14 July 2012 - 18 July 2012

Event

Exploring the Intangible Cultural Heritage of the Nile’s banks: Inventorying activity in the governorate of Damietta, Egypt

Date
14 July 2012 - 18 July 2012
Location(s)
Damietta
Country
Egypt
Type
Capacity-building workshop

Birthplace of Egyptian civilization, the Nile is still a lifeline for many communities living along its banks. The encounter between man and the river’s ecosystem has uncovered a rich and diversified intangible cultural heritage. Over the next six months, between July and December 2012, this heritage will be the focus of a pilot inventorying activity in the governorate of Damietta.

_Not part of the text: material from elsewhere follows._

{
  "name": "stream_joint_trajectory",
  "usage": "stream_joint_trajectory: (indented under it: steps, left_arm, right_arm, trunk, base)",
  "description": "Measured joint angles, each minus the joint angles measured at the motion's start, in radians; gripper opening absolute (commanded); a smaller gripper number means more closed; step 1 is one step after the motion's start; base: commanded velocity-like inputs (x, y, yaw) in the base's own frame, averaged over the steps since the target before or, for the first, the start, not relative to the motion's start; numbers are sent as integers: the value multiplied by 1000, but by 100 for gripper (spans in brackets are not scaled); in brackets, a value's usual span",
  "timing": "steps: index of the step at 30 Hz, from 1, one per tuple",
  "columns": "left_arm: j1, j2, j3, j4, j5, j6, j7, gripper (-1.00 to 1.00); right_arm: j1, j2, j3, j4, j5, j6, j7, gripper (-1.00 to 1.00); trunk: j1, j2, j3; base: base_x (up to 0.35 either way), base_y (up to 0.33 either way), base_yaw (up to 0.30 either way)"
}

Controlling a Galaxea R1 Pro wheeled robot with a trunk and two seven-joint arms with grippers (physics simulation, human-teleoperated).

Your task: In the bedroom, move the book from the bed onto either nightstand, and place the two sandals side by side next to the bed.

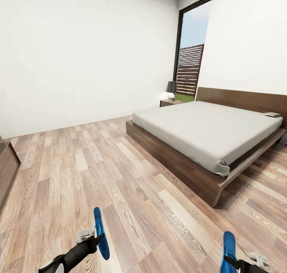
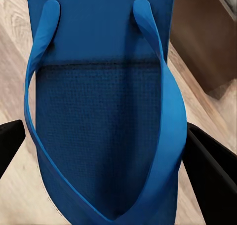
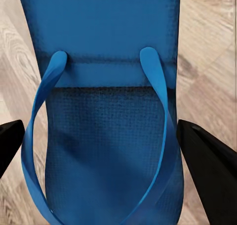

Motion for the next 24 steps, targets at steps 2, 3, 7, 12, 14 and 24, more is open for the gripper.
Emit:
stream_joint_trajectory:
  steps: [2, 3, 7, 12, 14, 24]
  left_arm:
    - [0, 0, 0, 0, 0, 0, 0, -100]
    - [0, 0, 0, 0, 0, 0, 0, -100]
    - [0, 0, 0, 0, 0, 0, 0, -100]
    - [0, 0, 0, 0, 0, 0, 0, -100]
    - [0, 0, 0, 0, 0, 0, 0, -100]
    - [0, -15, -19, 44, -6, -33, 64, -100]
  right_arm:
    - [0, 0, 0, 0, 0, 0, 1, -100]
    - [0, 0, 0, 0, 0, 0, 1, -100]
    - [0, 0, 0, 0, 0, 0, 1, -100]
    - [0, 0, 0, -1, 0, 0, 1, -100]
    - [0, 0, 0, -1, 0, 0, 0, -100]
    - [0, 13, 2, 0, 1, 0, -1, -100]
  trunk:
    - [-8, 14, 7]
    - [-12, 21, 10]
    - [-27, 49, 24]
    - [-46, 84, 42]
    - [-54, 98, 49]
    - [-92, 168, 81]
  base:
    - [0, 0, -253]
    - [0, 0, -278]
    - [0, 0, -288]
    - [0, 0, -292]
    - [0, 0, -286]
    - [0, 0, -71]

This initiative is part of Phase III of the MedLiHer -Mediterranean Living Heritage – project co-financed by the European Union and UNESCO, which aims at promoting the implementation of the Convention for the Safeguarding of Intangible Cultural Heritage in Lebanon, Jordan and Egypt.

Community members and others responsible for culture at the national and local level, including researchers and NGOs will benefit from extensive training on the concept of community-based inventorying under the Convention for the Safeguarding of Intangible Cultural Heritage; the training will cover the role of different stakeholders in the process and the tools and techniques of participatory documentation.

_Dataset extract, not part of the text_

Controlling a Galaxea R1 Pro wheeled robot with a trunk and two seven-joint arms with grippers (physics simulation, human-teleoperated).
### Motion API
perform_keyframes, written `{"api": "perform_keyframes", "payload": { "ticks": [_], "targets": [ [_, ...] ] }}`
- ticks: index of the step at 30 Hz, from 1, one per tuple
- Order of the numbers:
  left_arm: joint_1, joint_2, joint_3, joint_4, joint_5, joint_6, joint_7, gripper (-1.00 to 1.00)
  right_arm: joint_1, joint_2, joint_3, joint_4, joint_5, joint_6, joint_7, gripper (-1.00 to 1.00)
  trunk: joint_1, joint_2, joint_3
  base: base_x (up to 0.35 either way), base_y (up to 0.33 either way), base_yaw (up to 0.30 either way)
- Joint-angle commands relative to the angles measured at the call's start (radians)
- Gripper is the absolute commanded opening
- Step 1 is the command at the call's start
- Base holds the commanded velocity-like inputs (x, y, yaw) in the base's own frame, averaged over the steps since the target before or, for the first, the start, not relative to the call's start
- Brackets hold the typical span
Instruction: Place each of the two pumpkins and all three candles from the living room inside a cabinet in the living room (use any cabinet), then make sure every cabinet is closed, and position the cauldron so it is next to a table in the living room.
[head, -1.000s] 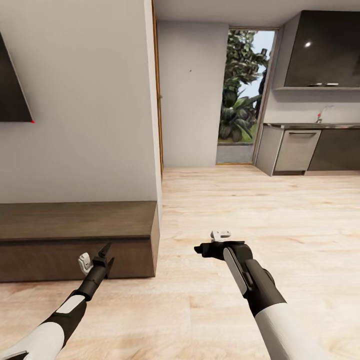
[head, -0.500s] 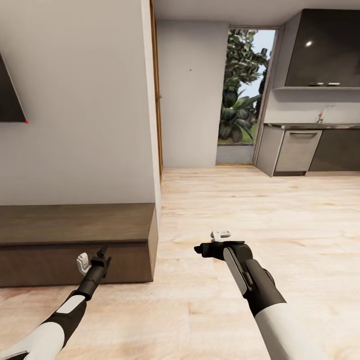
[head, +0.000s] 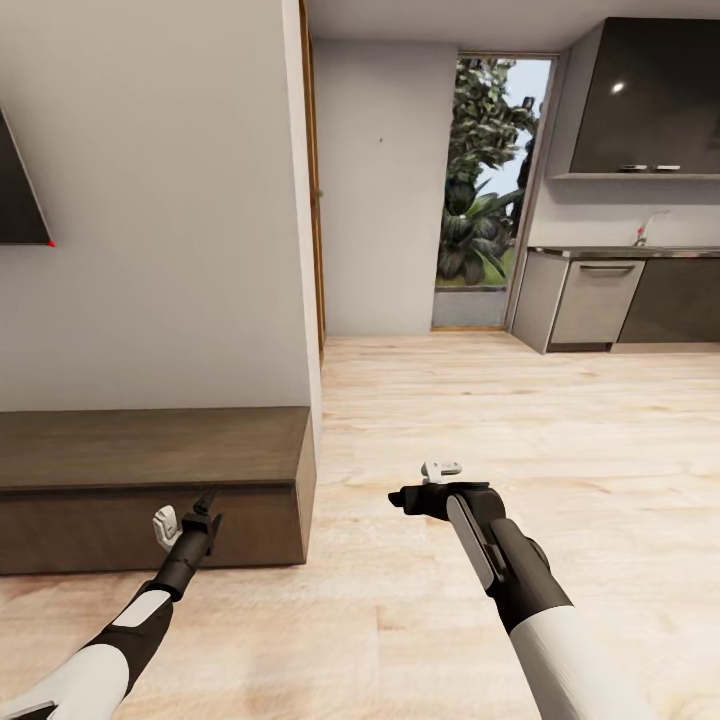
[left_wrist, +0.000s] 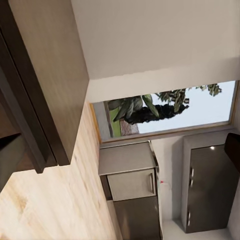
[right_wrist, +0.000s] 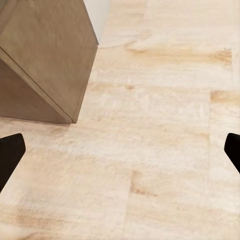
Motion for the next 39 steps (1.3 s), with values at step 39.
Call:
{"api": "perform_keyframes", "payload": {
  "ticks": [39],
  "targets": [
    [-0.001,0.026,0.001,-0.001,0.012,0.016,-0.013,1.00,-0.001,0.000,0.018,-0.001,0.000,0.004,0.002,1.00,0.003,-0.002,-0.032,0.000,0.000,0.000]
  ]
}}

The workshop is intended primarily for field researchers and communities whose intangible heritage will be inventoried. It will start with a “theoretical” component in which the methodological framework for the inventory will be collectively developed, followed by a field practicum.

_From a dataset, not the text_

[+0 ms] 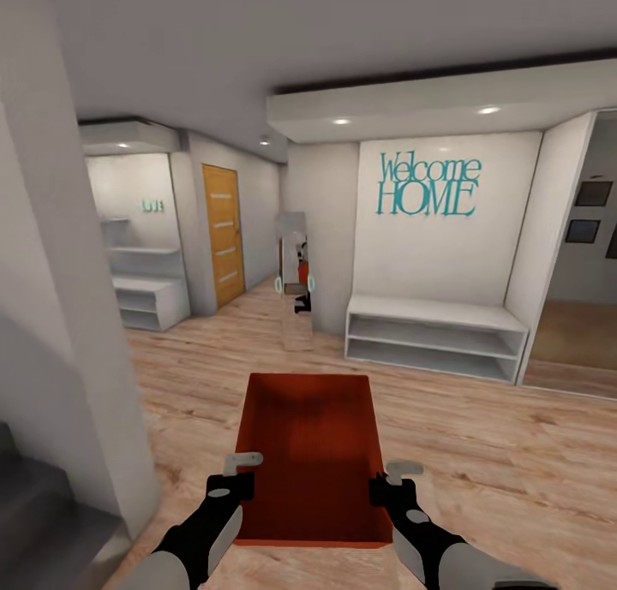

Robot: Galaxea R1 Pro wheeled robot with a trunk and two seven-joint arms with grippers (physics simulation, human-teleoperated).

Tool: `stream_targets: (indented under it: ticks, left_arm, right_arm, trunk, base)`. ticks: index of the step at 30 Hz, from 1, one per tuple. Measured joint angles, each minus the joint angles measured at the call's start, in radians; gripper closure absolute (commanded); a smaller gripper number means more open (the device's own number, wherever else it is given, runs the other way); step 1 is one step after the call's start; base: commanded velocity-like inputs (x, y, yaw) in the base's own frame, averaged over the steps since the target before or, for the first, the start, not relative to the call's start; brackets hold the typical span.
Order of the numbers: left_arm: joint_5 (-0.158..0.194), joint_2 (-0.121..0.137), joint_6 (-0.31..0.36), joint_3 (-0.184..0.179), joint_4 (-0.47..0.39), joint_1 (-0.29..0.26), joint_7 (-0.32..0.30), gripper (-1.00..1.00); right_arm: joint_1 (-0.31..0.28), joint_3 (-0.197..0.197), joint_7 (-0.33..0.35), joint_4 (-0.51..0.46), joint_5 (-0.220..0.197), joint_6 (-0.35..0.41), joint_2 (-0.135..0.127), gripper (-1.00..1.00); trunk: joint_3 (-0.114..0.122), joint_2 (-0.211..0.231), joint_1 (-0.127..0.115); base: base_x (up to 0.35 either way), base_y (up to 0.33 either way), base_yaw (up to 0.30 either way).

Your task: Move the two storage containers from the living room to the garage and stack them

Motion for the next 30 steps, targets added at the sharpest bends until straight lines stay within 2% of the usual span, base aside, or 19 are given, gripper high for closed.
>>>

This inventory work will concentrate on identifying and involving bearers (individuals, groups or communities) of intangible heritage, focusing significantly on its present social functions and challenges for transmission to future generations.

The workshop will be facilitated jointly by Mr Mostafa Gad and Mr Ismail Ali El Fihail, both belonging to the network of facilitators trained by UNESCO as part of its strategy of capacity building for the implementation of the Convention for the Safeguarding of Intangible Cultural Heritage.

The methodologies developed during this pilot exercise could then be applied on a wider scale to other regions of the Nile.

All data collected will be systematized and digitized. Moreover, a film and a photographic exhibition will make this inventory experience available to the Egyptian and international public.